From: David Hildenbrand <david@redhat.com>
To: "Daniel P. Berrangé" <berrange@redhat.com>
Cc: Pankaj Gupta <pankaj.gupta.linux@gmail.com>,
Eduardo Habkost <ehabkost@redhat.com>,
"Michael S. Tsirkin" <mst@redhat.com>,
"Dr . David Alan Gilbert" <dgilbert@redhat.com>,
qemu-devel@nongnu.org, Pankaj Gupta <pankaj.gupta@ionos.com>,
Igor Mammedov <imammedo@redhat.com>,
Paolo Bonzini <pbonzini@redhat.com>,
Marek Kedzierski <mkedzier@redhat.com>
Subject: Re: [PATCH v2 1/6] util/oslib-posix: Support MADV_POPULATE_WRITE for os_mem_prealloc()
Date: Thu, 22 Jul 2021 16:13:26 +0200 [thread overview]
Message-ID: <3e10dfdb-0a6d-69fc-e3f6-c62345cb03f1@redhat.com> (raw)

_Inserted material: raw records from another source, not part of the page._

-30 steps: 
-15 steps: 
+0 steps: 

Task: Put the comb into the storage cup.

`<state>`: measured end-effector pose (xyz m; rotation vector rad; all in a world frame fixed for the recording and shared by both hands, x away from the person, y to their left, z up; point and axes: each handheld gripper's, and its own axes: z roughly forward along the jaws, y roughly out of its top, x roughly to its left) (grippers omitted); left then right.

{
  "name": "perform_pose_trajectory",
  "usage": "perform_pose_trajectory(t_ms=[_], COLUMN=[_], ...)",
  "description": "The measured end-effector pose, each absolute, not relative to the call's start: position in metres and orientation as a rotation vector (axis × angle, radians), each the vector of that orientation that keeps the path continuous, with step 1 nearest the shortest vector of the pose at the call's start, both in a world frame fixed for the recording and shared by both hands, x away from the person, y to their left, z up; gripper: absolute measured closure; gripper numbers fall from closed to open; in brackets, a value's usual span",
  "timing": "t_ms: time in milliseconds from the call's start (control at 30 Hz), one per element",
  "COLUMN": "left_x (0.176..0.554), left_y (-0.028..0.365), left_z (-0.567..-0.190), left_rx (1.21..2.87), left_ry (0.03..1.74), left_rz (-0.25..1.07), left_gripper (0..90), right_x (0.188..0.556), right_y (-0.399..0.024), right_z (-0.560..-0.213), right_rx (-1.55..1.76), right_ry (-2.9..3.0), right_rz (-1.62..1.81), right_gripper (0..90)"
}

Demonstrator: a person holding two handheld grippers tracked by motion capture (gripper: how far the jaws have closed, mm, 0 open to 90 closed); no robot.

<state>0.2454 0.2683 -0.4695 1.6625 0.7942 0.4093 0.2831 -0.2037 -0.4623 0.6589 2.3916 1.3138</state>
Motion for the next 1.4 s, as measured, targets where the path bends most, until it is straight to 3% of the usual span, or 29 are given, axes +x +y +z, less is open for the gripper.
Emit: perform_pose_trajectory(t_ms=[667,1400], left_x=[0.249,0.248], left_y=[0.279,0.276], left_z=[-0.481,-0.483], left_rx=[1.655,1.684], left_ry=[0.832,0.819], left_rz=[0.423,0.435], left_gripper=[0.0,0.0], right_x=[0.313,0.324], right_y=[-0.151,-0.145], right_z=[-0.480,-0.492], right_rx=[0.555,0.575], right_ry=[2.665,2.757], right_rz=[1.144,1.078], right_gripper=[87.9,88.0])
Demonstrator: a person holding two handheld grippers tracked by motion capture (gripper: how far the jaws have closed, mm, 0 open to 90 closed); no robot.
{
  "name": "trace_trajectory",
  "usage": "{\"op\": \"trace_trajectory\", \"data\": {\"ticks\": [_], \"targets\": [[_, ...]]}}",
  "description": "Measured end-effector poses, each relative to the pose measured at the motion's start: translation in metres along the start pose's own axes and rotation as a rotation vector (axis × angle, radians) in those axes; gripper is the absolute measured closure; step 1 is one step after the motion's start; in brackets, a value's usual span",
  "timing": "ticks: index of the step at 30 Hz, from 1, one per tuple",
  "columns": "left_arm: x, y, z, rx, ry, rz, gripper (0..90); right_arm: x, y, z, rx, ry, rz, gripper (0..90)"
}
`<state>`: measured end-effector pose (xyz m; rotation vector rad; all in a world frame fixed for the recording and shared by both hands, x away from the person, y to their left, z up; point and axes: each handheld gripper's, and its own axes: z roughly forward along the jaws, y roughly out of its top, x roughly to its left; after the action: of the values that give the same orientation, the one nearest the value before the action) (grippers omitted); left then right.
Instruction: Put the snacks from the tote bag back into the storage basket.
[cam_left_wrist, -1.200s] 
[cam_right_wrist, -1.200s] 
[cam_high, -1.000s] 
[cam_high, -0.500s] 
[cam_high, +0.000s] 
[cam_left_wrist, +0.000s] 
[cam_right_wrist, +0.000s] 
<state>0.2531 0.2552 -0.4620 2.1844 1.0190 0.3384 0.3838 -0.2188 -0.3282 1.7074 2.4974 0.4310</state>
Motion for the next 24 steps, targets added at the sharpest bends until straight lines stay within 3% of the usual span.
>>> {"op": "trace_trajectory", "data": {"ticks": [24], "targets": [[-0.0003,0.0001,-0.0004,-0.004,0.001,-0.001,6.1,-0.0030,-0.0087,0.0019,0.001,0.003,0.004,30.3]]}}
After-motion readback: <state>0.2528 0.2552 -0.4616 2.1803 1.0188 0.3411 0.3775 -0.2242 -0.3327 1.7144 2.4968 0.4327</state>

In-Reply-To: <YPl25wrKvadQW7Ff@redhat.com>
On 22.07.21 15:47, Daniel P. Berrangé wrote:
> On Thu, Jul 22, 2021 at 03:39:50PM +0200, David Hildenbrand wrote:
>> On 22.07.21 15:31, Daniel P. Berrangé wrote:
>>> On Thu, Jul 22, 2021 at 02:36:30PM +0200, David Hildenbrand wrote:
>>>> Let's sense support and use it for preallocation. MADV_POPULATE_WRITE
>>>> does not require a SIGBUS handler, doesn't actually touch page content,
>>>> and avoids context switches; it is, therefore, faster and easier to handle
>>>> than our current approach.
>>>>
>>>> While MADV_POPULATE_WRITE is, in general, faster than manual
>>>> prefaulting, and especially faster with 4k pages, there is still value in
>>>> prefaulting using multiple threads to speed up preallocation.
>>>>
>>>> More details on MADV_POPULATE_WRITE can be found in the Linux commit
>>>> 4ca9b3859dac ("mm/madvise: introduce MADV_POPULATE_(READ|WRITE) to prefault
>>>> page tables") and in the man page proposal [1].
>>>>
>>>> [1] https://lkml.kernel.org/r/20210712083917.16361-1-david@redhat.com
>>>>
>>>> This resolves the TODO in do_touch_pages().
>>>>
>>>> In the future, we might want to look into using fallocate(), eventually
>>>> combined with MADV_POPULATE_READ, when dealing with shared file
>>>> mappings.
>>>>
>>>> Reviewed-by: Pankaj Gupta <pankaj.gupta@ionos.com>
>>>> Signed-off-by: David Hildenbrand <david@redhat.com>
>>>> ---
>>>> include/qemu/osdep.h | 7 ++++
>>>> util/oslib-posix.c | 88 +++++++++++++++++++++++++++++++++-----------
>>>> 2 files changed, 74 insertions(+), 21 deletions(-)
>>>
>>>
>>>> @@ -497,6 +493,31 @@ static void *do_touch_pages(void *arg)
>>>> return NULL;
>>>> }
>>>> +static void *do_madv_populate_write_pages(void *arg)
>>>> +{
>>>> + MemsetThread *memset_args = (MemsetThread *)arg;
>>>> + const size_t size = memset_args->numpages * memset_args->hpagesize;
>>>> + char * const addr = memset_args->addr;
>>>> + int ret;
>>>> +
>>>> + if (!size) {
>>>> + return NULL;
>>>> + }
>>>> +
>>>> + /* See do_touch_pages(). */
>>>> + qemu_mutex_lock(&page_mutex);
>>>> + while (!threads_created_flag) {
>>>> + qemu_cond_wait(&page_cond, &page_mutex);
>>>> + }
>>>> + qemu_mutex_unlock(&page_mutex);
>>>> +
>>>> + ret = qemu_madvise(addr, size, QEMU_MADV_POPULATE_WRITE);
>>>> + if (ret) {
>>>> + memset_thread_failed = true;
>>>
>>> I'm wondering if this use of memset_thread_failed is sufficient.
>>>
>>> This is pre-existing from the current impl, and ends up being
>>> used to set the bool result of 'touch_all_pages'. The caller
>>> of that then does
>>>
>>> if (touch_all_pages(area, hpagesize, numpages, smp_cpus)) {
>>> error_setg(errp, "os_mem_prealloc: Insufficient free host memory "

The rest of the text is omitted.